Painfully, he pulled the riot gun to his shoulder and blew Lisa’s head all over the filthy floor.
Pumping another round into the chamber, the deputy ended the short evil lives of Sally Rees and Rex Grummen before a nurse ran up behind him and drove a pair of scissors into his neck. With a burbling scream of pain, he dropped to the floor, still holding onto the riot gun. Twisting, he shot the nurse in the stomach as life ebbed from him.
The last thing he recalled was a strange voice saying, “Enter now, for thou art a good man.”
The deputy died with a smile on his face.
What was left of Lisa’s gang scattered, running for their lives, oblivious to Paul’s shrieked commands to return.
* * *
“Either they don’t know where we are, or they just don’t care anymore.” Leo offered these explanations for the hours of relative peace.
“I wonder where Carla is?” Melissa asked. “I mean, they both busted out, didn’t they?”
Leo held his tongue. He had encountered quite enough of those . . . things for one night. For one lifetime. And he didn’t know if he could take much more.
But he had more horror to face. He was certain of that.
“No more fires have been set,” Gomez pointed out. “And the others don’t appear to be spreading. It appears they’re burning out.”

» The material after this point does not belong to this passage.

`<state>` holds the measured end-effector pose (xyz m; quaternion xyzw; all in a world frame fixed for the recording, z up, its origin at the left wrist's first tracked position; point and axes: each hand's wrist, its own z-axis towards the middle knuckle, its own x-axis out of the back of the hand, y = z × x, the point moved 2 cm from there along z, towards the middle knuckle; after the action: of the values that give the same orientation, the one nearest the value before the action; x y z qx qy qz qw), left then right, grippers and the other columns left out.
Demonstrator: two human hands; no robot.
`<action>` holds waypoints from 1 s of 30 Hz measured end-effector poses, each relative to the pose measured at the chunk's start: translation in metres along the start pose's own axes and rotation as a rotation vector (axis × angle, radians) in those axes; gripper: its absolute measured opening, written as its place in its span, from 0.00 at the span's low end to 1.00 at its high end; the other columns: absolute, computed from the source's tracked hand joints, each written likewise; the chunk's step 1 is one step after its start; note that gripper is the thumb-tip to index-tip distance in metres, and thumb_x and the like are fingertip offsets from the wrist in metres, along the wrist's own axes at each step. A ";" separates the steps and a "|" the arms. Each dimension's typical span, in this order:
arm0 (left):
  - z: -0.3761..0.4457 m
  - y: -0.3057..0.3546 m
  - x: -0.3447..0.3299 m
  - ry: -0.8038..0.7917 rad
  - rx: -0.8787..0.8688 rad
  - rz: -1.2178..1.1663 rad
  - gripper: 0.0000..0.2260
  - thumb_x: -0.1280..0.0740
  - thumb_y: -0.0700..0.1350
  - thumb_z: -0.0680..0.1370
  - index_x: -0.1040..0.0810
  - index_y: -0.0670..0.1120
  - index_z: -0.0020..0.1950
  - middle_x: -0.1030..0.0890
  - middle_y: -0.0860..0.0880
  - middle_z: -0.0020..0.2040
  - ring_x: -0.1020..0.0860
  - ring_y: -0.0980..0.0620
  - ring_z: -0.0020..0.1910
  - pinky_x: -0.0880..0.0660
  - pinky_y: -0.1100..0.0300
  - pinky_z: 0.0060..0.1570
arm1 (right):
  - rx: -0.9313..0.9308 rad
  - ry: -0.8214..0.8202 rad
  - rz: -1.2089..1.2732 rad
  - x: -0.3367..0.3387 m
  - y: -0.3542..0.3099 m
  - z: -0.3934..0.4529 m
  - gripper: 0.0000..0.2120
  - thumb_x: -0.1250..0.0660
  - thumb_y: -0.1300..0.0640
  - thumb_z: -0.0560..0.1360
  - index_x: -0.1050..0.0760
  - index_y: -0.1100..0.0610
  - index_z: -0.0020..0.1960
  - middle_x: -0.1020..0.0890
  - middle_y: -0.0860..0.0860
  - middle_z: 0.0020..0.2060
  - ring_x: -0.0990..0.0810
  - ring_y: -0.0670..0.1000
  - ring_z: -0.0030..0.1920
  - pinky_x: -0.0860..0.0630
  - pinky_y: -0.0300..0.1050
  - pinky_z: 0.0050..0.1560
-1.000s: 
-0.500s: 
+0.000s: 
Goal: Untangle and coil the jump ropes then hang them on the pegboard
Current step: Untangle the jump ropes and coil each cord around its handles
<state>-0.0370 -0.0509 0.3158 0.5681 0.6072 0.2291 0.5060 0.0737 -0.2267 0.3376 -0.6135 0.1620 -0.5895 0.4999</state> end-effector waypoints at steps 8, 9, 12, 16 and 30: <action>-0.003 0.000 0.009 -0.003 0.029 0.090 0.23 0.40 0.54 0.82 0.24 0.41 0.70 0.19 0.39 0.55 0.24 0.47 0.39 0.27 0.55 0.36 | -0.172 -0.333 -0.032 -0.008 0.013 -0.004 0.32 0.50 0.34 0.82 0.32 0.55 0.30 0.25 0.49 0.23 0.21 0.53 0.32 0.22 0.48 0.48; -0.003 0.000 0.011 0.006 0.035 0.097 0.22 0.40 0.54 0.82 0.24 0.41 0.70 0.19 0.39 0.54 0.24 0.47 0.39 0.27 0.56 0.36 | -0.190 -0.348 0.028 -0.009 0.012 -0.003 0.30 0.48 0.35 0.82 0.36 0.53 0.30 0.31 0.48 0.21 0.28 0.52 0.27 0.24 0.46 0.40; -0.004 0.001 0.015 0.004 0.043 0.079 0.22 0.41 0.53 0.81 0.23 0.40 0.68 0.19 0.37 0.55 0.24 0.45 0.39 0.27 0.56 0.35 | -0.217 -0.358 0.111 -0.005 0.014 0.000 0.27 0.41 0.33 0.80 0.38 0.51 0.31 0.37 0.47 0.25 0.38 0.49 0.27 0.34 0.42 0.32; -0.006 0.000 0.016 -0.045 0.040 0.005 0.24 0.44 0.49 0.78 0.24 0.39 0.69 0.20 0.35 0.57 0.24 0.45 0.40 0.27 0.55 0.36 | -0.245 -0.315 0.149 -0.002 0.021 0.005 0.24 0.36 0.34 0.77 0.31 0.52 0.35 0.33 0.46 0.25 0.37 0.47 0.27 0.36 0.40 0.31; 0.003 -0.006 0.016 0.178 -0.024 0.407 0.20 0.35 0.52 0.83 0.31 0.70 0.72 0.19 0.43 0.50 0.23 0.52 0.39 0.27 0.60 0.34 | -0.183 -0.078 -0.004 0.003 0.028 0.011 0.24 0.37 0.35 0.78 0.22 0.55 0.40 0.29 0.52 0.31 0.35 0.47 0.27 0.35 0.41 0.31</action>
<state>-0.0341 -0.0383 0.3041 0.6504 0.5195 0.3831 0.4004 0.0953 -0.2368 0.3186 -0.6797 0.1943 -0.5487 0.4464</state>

The priest lifted his arm to check the time. His watch was gone. He had lost it. “What time is it?”
“Quarter to four,” Connie told him.
Gomez laid his shotgun down on a table and went in search of the bathroom. He paused in the kitchen, by the back door. Thought he heard a whispering. He’d seen Linda leave the room moments before. Yes. He thought he recognized the voice. He opened the back door and stepped out into the night.
He smiled. “Guess we both needed some fresh air,” he said.
The last thing he would remember in this life was a swishing sound, a hot moment of very intense pain, and a saddened feeling that he had been betrayed.
“Very disappointing, is it not?” He heard the voice speak to him as a peaceful blue filled him and he entered into his second life.
His head and body were shoved over into the waters of the swimming pool.
The long-bladed butcher knife was tossed over the fence, into the desert.
A figure ran back to the house, slipped in through an open window at the rear. The window was silently closed and locked from the inside.
* * *
A state police helicopter did a fly-by of the town. The spotter took in the burning buildings, the bodies that littered the streets. He got the hell out of the area when bullets began zinging around him.
“There’s a war going on down there!” the copter pilot yelled into his mike. “I don’t know who’s fighting who, but it’s bad.”
“Get out of there!” Captain Madison ordered.
He did not have to say it twice.
Leo was sitting on the couch, sharpening stakes. One stake looked more like a spear.
Hearing the copter circling, Peter ran out to his car, and radioed.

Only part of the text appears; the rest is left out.